The objective of this study was to develop and examine innovative and very simple and easily scalable techniques able to improve solubility and/or dissolution rate and thus oral bioavailability of nimesulide. Three different nimesulide batches were obtained by three different laboratory-scale methods: Method A (Batch A) used crystallization by solvent evaporation in a nanospray dryer, Method B (Batches G and GLN) involved cryo-milling, and Method C (Batch Neu) dispersed nimesulide in Neusilin(A (R)) UFL2. All the nimesulide batches were fully characterized for chemical stability, thermal behaviour, physicochemical and micromeritics properties, and intrinsic dissolution and particle dissolution rates.
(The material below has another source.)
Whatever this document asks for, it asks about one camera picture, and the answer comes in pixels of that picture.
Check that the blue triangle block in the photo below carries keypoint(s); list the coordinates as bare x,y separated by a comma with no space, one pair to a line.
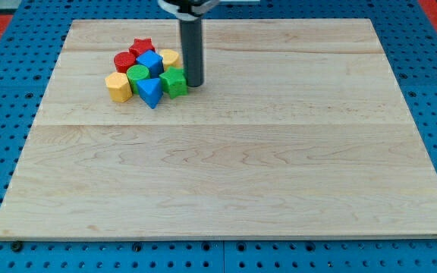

Batch A not only showed a good reduction in particle size but also exhibited a reduced degree of crystallinity by both differential scanning calorimetry and X-ray powder diffractometry, which could explain the increase in intrinsic dissolution rate (IDR) and particle dissolution. Batch GLN showed an acceptable increase in IDR, probably caused by a slight decrease in the degree of crystallinity, and good improvement in dissolution rate due to a certain decrease in particle size. Batches G and native crystals exhibited very close IDRs, while G showed somewhat higher particle dissolution, probably attributed to the particle size reduction. The dispersion of nimesulide in Neusilin UFL2 in a 1:6 drug-polymer ratio made it possible to recover anamorphous powder, as proven by thermal analysis and X-ray powder diffractometry, characterized by pronounced particle size reduction to nanometric dimensions. Both amorphous character and nanometric dimensions could account for the fastest particle dissolution during the first 10 min of the experiment. The stability study conducted according to the International Conference on Harmonization (ICH) confirmed the good chemical and physicochemical stability of all the batches.